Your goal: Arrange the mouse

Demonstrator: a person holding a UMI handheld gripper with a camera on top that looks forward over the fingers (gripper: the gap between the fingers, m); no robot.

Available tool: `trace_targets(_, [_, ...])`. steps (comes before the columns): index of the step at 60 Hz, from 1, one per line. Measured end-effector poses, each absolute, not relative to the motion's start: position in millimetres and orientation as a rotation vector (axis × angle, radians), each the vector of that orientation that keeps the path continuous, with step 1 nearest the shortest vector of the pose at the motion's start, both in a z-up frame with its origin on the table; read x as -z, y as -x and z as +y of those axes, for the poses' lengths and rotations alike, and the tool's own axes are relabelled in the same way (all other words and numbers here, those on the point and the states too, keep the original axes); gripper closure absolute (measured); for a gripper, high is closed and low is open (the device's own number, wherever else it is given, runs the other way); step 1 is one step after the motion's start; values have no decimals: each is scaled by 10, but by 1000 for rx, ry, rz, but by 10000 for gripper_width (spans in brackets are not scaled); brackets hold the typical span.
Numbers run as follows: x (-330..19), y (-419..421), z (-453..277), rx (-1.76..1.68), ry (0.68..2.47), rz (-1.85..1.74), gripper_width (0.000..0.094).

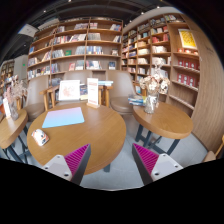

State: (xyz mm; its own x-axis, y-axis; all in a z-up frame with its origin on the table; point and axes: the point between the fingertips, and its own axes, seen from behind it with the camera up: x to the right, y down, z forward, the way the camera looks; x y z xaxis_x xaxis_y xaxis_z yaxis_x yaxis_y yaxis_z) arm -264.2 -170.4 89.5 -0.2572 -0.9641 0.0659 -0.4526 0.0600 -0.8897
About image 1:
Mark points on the beige chair at left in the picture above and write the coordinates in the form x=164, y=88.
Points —
x=37, y=92

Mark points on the white framed picture board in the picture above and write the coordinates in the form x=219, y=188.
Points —
x=69, y=90

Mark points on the round wooden table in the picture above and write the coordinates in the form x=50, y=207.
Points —
x=103, y=128
x=10, y=130
x=167, y=121

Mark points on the stack of books on chair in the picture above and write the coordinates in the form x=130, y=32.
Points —
x=137, y=100

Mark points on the yellow poster on shelf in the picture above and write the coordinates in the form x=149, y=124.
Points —
x=187, y=39

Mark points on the white sign in wooden stand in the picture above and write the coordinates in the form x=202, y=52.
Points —
x=93, y=97

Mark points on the round wooden left table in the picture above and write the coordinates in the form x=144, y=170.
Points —
x=10, y=130

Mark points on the glass vase with dried flowers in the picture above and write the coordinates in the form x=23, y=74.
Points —
x=155, y=84

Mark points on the wooden bookshelf at right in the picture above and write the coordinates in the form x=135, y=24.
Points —
x=158, y=37

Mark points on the round wooden centre table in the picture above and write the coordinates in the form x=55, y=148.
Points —
x=103, y=128

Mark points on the round wooden right table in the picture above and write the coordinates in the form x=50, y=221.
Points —
x=167, y=121

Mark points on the large wooden bookshelf centre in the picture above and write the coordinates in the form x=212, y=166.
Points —
x=89, y=43

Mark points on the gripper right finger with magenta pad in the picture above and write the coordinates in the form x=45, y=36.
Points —
x=153, y=166

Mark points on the beige chair behind right table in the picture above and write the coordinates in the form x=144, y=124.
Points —
x=122, y=89

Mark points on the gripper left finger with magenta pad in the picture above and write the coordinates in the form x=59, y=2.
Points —
x=72, y=166

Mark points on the left vase with dried flowers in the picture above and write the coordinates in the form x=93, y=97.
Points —
x=14, y=93

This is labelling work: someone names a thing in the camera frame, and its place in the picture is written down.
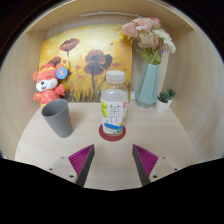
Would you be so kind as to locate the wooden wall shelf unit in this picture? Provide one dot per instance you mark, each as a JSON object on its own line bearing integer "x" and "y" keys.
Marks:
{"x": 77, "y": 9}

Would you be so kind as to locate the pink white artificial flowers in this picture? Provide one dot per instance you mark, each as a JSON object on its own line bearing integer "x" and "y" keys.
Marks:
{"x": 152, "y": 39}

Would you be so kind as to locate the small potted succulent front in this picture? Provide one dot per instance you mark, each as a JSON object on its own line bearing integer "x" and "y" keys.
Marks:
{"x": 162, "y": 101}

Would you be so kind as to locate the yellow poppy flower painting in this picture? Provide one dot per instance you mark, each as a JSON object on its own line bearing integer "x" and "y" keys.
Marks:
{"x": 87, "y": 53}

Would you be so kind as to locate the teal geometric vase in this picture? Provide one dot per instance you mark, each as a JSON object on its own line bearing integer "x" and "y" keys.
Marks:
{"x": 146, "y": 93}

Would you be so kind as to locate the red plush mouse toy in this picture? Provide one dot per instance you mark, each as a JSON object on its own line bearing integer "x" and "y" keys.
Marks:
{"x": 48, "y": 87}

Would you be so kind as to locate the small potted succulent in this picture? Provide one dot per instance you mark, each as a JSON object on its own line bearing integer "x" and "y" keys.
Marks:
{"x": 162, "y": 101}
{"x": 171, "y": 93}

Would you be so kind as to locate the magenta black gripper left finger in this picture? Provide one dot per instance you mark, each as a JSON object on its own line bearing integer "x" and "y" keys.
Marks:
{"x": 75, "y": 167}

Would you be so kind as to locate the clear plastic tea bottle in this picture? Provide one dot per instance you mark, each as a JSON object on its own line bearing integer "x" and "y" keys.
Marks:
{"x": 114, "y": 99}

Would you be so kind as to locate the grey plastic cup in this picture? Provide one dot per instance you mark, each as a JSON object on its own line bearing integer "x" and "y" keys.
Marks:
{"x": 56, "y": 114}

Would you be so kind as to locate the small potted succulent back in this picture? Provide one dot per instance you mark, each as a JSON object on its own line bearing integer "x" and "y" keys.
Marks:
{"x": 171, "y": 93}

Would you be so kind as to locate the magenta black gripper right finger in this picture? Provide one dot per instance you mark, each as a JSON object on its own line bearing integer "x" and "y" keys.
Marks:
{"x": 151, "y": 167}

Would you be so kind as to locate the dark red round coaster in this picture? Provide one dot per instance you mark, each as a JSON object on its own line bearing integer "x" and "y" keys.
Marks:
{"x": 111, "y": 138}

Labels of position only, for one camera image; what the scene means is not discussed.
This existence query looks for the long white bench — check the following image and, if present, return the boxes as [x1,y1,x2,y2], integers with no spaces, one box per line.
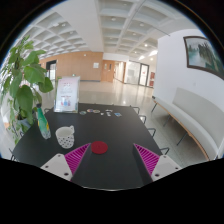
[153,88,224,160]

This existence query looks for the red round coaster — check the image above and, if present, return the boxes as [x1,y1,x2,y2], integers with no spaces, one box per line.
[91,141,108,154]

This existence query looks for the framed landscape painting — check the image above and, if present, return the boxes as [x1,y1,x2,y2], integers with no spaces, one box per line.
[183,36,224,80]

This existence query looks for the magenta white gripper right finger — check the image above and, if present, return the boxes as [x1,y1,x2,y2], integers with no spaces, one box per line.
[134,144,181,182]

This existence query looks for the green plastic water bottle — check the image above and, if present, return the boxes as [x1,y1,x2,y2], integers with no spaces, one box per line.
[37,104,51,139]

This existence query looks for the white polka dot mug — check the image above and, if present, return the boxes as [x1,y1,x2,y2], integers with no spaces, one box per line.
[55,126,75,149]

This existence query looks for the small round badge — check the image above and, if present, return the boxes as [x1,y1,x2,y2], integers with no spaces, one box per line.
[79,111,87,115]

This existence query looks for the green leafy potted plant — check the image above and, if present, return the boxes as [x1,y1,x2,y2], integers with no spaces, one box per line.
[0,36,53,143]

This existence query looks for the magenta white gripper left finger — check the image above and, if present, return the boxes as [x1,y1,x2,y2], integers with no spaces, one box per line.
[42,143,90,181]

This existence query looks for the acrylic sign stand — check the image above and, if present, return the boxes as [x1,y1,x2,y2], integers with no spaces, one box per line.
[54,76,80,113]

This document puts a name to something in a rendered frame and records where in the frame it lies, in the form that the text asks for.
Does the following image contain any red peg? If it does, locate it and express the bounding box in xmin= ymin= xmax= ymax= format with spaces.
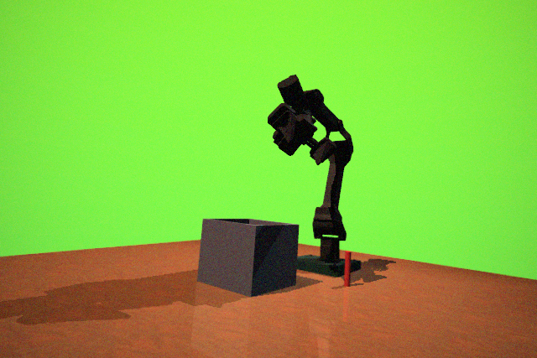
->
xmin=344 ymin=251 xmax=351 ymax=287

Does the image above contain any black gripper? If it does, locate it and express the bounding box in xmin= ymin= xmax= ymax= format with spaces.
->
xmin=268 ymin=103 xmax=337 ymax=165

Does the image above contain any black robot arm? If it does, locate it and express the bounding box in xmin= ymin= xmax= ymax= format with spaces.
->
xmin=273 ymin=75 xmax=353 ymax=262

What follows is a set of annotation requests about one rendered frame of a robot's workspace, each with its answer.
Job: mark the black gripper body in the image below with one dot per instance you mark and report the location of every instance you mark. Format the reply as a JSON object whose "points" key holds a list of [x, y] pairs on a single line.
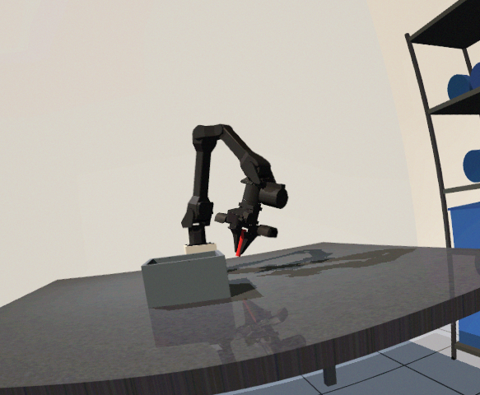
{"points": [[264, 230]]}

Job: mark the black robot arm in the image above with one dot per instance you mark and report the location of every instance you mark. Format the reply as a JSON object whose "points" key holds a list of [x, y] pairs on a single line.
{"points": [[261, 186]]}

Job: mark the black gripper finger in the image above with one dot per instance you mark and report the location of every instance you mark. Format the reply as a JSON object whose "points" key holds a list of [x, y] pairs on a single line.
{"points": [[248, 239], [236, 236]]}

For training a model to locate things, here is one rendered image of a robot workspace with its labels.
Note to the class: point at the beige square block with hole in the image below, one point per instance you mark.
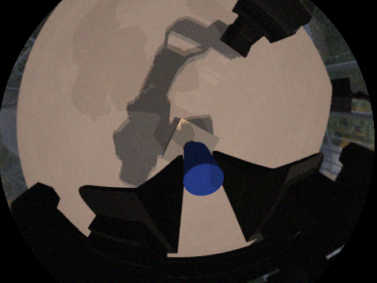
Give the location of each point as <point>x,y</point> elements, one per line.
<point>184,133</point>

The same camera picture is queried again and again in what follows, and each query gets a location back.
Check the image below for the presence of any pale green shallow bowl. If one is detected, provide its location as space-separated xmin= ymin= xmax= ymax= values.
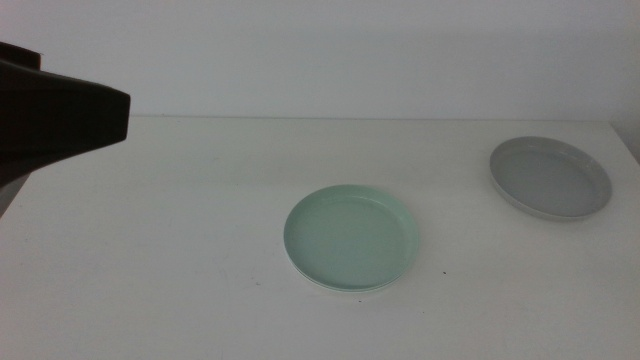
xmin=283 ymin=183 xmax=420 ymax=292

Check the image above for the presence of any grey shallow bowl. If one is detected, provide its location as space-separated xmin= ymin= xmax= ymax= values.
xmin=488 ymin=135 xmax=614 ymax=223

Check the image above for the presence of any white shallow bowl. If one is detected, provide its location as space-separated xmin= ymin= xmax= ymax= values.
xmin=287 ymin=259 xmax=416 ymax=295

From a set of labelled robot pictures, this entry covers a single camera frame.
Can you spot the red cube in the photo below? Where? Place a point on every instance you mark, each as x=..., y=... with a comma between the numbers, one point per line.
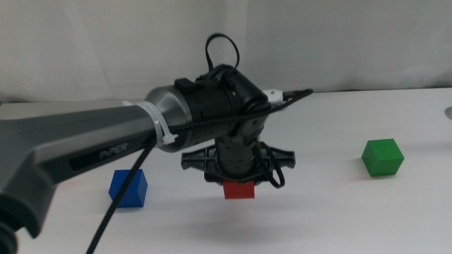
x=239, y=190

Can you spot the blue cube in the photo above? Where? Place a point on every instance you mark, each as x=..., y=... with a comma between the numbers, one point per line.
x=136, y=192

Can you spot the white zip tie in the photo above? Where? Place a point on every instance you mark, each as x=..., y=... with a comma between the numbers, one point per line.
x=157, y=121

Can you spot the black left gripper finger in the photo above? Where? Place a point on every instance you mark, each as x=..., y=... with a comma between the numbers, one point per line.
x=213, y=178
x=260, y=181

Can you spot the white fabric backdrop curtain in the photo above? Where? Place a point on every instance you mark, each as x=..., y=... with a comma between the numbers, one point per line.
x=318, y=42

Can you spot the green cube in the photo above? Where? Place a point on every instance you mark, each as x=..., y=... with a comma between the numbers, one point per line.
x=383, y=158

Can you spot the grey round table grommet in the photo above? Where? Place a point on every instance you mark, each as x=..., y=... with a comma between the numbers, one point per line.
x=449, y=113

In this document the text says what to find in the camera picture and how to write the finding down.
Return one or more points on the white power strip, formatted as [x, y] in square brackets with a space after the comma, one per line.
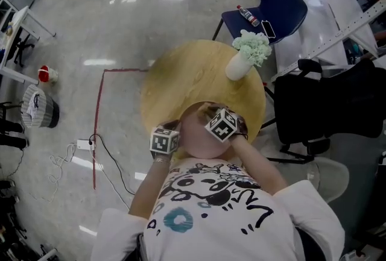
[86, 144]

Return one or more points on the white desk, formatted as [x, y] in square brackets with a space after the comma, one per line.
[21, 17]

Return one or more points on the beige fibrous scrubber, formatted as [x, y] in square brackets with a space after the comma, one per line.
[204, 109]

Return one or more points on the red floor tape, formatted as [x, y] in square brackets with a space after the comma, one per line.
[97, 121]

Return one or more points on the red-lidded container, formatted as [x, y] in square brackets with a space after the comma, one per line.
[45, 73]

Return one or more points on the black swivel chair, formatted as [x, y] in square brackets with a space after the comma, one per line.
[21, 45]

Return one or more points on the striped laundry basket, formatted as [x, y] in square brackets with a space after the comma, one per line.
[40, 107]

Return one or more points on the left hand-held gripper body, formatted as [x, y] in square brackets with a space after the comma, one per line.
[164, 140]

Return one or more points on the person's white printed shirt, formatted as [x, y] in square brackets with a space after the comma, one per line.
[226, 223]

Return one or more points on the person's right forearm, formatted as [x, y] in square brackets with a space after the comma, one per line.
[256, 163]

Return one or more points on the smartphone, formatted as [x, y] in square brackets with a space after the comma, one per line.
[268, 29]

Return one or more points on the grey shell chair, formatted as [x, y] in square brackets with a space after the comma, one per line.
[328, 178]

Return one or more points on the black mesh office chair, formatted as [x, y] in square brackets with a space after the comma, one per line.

■ Your assignment
Your answer must be the lines from the first line of the entries above through the line that contains "Numbers run as", written out exactly.

■ Result below
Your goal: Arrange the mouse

Demonstrator: a person holding a UMI handheld gripper with a camera on top that looks forward over the fingers (gripper: the gap between the fingers, m); no robot.

Available tool: `trace_targets(_, [_, ...])`. steps (comes before the columns): index of the step at 60 Hz, from 1, one per line. Measured end-effector poses, each absolute, not relative to the motion's start: position in millimetres and orientation as a rotation vector (axis × angle, radians), each the vector of that orientation that keeps the path continuous, with step 1 nearest the shortest vector of the pose at the motion's start, both in a z-up frame with its origin on the table; read x as -z, y as -x and z as +y of those axes, for the poses' lengths and rotations alike, and the tool's own axes are relabelled in the same way (all other words and numbers here, those on the point and the states too, keep the original axes); gripper closure absolute (measured); for a gripper, high is closed and low is open (the device's own number, wherever else it is given, runs the other way); step 1 is one step after the motion's start; values have no decimals: each is scaled by 10, but by 1000 for rx, ry, rz, but by 10000 for gripper_width (spans in brackets are not scaled); brackets hold the typical span.
Numbers run as follows: x (-330..19), y (-419..421), z (-453..277), rx (-1.76..1.68), ry (0.68..2.47), rz (-1.85..1.74), gripper_width (0.000..0.094).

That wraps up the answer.